Prescient Therapeutics Ltd (AX:PTX) is planning a clinical trial of PTX-100 in RhoA-mutant lymphomas, a niche indication where the company could potentially conduct a pivotal study before out-licensing. It has resumed recruitment in the Phase Ib component of trials of lead anti-cancer compound PTX-200 in acute myeloid leukaemia (AML) and ovarian cancer, and is working with the FDA to recommence its Phase II breast cancer study. The company had A$6.9m cash on 30 September, sufficient to fund operations into FY19. We value Prescient at A$62m or A$0.29 per share.

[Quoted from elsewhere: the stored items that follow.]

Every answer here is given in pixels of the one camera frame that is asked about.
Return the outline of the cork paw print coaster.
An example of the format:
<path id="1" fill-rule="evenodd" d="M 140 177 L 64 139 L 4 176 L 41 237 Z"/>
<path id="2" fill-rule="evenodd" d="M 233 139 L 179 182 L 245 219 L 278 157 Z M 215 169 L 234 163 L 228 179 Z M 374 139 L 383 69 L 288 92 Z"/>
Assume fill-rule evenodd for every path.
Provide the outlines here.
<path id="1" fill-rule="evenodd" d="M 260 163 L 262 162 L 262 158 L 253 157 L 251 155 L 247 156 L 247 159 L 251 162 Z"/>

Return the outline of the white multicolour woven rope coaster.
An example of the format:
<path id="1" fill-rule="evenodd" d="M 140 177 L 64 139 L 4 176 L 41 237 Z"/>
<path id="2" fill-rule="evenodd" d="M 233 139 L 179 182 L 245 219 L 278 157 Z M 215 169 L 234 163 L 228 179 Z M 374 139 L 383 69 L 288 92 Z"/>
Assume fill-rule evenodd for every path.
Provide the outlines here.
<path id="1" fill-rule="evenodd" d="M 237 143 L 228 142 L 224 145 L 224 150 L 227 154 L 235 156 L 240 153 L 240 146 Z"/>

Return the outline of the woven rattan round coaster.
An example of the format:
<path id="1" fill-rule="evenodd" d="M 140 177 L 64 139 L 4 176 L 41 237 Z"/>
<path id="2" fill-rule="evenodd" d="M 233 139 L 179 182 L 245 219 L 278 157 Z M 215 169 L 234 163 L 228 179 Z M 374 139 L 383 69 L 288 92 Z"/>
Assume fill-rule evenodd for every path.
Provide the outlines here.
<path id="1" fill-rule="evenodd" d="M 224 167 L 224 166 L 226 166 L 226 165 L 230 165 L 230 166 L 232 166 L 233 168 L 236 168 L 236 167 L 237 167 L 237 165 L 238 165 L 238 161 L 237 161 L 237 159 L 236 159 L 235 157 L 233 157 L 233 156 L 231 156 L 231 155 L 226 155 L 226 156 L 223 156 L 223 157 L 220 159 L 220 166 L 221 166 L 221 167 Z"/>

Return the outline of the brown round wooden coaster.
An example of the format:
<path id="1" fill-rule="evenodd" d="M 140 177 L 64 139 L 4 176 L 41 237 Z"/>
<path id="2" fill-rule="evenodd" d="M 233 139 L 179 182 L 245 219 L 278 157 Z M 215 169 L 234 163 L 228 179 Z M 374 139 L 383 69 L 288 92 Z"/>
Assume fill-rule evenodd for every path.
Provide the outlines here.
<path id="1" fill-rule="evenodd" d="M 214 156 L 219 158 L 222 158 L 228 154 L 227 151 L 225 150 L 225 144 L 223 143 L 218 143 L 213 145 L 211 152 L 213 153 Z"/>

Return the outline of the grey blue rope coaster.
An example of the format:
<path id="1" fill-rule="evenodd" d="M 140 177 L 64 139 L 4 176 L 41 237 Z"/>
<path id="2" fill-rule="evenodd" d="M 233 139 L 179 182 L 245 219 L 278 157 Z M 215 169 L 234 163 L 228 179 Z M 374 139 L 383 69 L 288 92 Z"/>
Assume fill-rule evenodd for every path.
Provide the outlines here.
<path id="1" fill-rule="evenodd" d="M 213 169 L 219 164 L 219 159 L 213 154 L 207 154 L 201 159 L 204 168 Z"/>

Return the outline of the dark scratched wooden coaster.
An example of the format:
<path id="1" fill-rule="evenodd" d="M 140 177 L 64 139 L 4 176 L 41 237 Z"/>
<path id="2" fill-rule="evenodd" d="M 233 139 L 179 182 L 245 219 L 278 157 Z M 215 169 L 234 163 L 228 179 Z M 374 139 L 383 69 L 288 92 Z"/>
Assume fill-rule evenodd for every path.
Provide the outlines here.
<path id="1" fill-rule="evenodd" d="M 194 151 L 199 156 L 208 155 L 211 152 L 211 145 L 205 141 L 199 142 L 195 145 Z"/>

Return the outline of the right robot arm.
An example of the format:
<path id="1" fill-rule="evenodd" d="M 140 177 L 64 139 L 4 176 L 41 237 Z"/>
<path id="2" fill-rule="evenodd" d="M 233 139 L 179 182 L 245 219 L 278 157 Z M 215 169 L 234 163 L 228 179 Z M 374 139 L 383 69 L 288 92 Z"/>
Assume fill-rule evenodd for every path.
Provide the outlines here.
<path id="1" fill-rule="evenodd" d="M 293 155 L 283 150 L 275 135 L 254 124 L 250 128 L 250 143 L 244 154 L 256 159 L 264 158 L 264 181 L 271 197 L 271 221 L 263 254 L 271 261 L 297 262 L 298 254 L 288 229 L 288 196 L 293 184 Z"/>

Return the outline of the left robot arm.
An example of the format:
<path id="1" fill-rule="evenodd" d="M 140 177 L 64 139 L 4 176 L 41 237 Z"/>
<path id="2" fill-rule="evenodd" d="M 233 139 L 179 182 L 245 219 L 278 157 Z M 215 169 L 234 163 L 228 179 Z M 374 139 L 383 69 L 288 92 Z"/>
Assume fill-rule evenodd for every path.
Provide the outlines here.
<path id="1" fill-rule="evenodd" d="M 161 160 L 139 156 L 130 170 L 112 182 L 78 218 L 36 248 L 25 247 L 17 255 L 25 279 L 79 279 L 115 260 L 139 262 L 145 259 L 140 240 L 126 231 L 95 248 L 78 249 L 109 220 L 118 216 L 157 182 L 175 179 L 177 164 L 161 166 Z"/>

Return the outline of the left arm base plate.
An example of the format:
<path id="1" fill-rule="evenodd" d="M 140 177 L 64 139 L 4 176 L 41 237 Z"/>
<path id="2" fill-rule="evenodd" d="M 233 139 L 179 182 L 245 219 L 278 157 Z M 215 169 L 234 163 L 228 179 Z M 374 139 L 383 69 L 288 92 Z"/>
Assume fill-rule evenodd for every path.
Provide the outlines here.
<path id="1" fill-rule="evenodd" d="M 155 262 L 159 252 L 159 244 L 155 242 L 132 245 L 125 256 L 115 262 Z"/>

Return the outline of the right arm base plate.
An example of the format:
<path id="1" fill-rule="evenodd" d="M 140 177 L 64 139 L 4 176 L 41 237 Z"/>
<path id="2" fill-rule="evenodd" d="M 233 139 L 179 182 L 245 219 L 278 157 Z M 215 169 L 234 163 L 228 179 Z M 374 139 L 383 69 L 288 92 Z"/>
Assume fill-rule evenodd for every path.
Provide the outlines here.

PTX-100 to target RhoA-mutant lymphomas
Prescient has announced that it will resume clinical development of its second anti-cancer drug, PTX-100, in rare lymphomas where mutations of RhoA are common, such as angio-immunoblastic T-cell lymphoma. PTX-100 blocks an essential step in the activation of many downstream signalling proteins in the Ras oncogene signalling pathway, including RhoA. Clinical studies in this indication are expected to commence in mid-2018, after preclinical studies to confirm the mechanism of action of PTX-100 in RhoA mutant tumours are completed. The smaller trial sizes and potential for accelerated approval in this niche indication mean that Prescient could potentially conduct a pivotal study itself before seeking to out-license.